Your task:
Copy each line of the records that holds the string "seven".

Saved entries:

****************

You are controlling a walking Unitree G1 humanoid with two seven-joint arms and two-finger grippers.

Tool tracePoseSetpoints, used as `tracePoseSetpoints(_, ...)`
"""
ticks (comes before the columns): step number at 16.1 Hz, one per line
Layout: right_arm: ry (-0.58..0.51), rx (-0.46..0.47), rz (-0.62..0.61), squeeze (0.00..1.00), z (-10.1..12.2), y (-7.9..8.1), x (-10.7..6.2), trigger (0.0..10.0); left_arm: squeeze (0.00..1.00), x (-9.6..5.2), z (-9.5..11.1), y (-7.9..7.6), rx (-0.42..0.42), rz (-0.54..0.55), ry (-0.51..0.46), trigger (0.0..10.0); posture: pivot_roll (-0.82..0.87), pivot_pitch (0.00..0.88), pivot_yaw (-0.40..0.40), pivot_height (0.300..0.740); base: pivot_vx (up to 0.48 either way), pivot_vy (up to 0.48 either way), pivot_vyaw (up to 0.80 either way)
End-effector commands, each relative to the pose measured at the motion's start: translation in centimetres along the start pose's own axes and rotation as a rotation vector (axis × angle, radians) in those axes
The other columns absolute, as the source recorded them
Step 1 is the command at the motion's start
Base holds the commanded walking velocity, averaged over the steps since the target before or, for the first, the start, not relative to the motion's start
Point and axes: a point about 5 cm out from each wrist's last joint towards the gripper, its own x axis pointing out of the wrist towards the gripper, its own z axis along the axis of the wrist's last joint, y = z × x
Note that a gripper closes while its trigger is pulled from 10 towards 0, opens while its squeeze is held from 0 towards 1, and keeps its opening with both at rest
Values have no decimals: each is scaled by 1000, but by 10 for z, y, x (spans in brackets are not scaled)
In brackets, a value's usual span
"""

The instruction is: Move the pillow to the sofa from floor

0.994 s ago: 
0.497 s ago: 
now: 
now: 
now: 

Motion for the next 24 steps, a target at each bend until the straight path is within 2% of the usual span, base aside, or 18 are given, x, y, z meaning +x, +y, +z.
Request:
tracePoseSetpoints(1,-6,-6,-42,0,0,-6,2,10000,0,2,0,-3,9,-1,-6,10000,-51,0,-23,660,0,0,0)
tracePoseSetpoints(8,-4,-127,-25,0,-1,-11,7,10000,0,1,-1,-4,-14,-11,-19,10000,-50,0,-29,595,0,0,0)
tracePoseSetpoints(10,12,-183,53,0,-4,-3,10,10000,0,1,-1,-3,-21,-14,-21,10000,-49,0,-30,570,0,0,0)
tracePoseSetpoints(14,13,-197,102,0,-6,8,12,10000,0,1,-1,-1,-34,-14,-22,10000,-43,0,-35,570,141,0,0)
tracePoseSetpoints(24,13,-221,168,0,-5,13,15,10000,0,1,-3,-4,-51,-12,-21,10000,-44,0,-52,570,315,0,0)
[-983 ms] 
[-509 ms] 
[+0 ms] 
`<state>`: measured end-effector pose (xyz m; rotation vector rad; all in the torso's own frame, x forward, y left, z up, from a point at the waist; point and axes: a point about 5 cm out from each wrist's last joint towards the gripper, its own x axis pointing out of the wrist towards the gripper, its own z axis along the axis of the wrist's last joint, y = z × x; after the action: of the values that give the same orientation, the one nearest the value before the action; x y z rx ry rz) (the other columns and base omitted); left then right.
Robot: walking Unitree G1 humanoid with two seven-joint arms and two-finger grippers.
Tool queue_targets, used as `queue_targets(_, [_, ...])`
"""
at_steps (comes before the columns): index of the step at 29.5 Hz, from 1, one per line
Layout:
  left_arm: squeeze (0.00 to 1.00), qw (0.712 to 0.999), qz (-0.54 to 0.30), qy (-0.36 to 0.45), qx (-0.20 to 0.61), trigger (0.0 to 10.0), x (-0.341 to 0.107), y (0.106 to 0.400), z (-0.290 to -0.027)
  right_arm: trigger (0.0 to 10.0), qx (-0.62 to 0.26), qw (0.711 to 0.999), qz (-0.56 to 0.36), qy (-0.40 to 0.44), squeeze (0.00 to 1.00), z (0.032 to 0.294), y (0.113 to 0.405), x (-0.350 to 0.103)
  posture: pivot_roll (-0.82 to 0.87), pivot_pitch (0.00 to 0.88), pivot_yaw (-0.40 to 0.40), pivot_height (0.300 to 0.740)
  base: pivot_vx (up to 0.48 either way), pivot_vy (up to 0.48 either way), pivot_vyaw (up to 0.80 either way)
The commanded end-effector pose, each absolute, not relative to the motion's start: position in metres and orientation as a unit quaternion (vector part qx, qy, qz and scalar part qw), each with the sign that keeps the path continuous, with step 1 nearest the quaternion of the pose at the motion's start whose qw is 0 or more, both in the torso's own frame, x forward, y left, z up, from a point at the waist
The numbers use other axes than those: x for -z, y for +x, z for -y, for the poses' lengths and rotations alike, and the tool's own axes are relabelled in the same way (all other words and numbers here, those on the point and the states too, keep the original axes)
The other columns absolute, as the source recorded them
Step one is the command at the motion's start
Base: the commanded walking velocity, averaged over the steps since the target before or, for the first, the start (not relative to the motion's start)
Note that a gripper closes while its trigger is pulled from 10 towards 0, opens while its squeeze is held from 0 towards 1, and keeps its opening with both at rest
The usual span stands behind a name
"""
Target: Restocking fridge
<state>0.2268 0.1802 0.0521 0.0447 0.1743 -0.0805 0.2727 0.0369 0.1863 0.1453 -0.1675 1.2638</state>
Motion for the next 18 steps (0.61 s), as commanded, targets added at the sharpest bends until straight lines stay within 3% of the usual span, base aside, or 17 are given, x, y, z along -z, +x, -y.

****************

Exercise output:
You are controlling a walking Unitree G1 humanoid with two seven-joint arms and two-finger grippers.
Robot: walking Unitree G1 humanoid with two seven-joint arms and two-finger grippers.

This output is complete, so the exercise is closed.